== Goal of the exercise ==
Beginning with the first line, transcribe the entries below exactly through the line containing "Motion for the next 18", inclusive.
[[ Data to process open ]]
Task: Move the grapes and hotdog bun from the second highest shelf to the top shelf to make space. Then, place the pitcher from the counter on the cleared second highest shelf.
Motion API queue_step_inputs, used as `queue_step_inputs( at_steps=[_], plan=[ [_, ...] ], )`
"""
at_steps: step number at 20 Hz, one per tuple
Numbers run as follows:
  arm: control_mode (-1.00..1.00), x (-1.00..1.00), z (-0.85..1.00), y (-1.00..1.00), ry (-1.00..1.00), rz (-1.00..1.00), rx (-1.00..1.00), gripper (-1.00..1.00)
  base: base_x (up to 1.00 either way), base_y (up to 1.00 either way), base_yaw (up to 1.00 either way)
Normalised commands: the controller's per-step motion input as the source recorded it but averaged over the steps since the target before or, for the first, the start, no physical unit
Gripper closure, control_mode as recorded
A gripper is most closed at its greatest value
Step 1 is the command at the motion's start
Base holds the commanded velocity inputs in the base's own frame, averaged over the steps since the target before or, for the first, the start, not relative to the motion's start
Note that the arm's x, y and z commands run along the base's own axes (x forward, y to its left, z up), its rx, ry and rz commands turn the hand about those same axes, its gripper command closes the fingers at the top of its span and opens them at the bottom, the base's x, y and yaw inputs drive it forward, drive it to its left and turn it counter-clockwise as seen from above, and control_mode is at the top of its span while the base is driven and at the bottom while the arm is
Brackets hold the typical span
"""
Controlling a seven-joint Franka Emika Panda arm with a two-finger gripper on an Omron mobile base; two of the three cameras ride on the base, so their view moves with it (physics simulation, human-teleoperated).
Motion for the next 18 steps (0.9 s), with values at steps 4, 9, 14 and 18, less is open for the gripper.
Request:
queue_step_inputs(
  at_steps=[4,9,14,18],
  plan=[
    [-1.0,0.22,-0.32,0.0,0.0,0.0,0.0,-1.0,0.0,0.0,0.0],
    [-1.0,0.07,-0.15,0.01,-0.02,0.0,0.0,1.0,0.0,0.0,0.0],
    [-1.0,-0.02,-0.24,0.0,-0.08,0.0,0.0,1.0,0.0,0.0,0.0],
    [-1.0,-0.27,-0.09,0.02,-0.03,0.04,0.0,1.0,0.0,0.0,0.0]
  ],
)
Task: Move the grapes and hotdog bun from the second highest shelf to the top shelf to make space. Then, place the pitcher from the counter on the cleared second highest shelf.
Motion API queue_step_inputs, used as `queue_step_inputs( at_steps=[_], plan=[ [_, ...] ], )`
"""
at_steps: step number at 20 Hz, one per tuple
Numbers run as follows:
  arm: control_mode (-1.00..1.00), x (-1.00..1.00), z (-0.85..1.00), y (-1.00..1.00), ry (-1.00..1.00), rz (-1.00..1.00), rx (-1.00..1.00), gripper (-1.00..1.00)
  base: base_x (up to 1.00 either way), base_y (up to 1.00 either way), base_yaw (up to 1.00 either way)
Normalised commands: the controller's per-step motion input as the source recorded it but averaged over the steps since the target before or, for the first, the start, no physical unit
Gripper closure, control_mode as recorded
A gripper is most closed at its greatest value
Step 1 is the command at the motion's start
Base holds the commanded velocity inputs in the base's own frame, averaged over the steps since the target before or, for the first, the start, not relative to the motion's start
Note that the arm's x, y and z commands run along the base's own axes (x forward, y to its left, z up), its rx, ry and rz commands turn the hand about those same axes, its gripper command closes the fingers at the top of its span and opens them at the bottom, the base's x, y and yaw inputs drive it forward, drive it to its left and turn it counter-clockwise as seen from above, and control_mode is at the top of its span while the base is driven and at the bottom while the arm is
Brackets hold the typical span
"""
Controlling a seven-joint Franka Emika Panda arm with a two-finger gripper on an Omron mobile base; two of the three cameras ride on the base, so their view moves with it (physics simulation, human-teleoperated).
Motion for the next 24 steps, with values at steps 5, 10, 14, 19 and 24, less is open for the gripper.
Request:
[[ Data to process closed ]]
== Answer ==
Task: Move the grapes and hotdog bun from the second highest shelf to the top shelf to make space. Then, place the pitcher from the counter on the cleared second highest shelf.
Motion API queue_step_inputs, used as `queue_step_inputs( at_steps=[_], plan=[ [_, ...] ], )`
"""
at_steps: step number at 20 Hz, one per tuple
Numbers run as follows:
  arm: control_mode (-1.00..1.00), x (-1.00..1.00), z (-0.85..1.00), y (-1.00..1.00), ry (-1.00..1.00), rz (-1.00..1.00), rx (-1.00..1.00), gripper (-1.00..1.00)
  base: base_x (up to 1.00 either way), base_y (up to 1.00 either way), base_yaw (up to 1.00 either way)
Normalised commands: the controller's per-step motion input as the source recorded it but averaged over the steps since the target before or, for the first, the start, no physical unit
Gripper closure, control_mode as recorded
A gripper is most closed at its greatest value
Step 1 is the command at the motion's start
Base holds the commanded velocity inputs in the base's own frame, averaged over the steps since the target before or, for the first, the start, not relative to the motion's start
Note that the arm's x, y and z commands run along the base's own axes (x forward, y to its left, z up), its rx, ry and rz commands turn the hand about those same axes, its gripper command closes the fingers at the top of its span and opens them at the bottom, the base's x, y and yaw inputs drive it forward, drive it to its left and turn it counter-clockwise as seen from above, and control_mode is at the top of its span while the base is driven and at the bottom while the arm is
Brackets hold the typical span
"""
Controlling a seven-joint Franka Emika Panda arm with a two-finger gripper on an Omron mobile base; two of the three cameras ride on the base, so their view moves with it (physics simulation, human-teleoperated).
Motion for the next 18 steps (0.9 s), with values at steps 4, 9, 14 and 18, less is open for the gripper.

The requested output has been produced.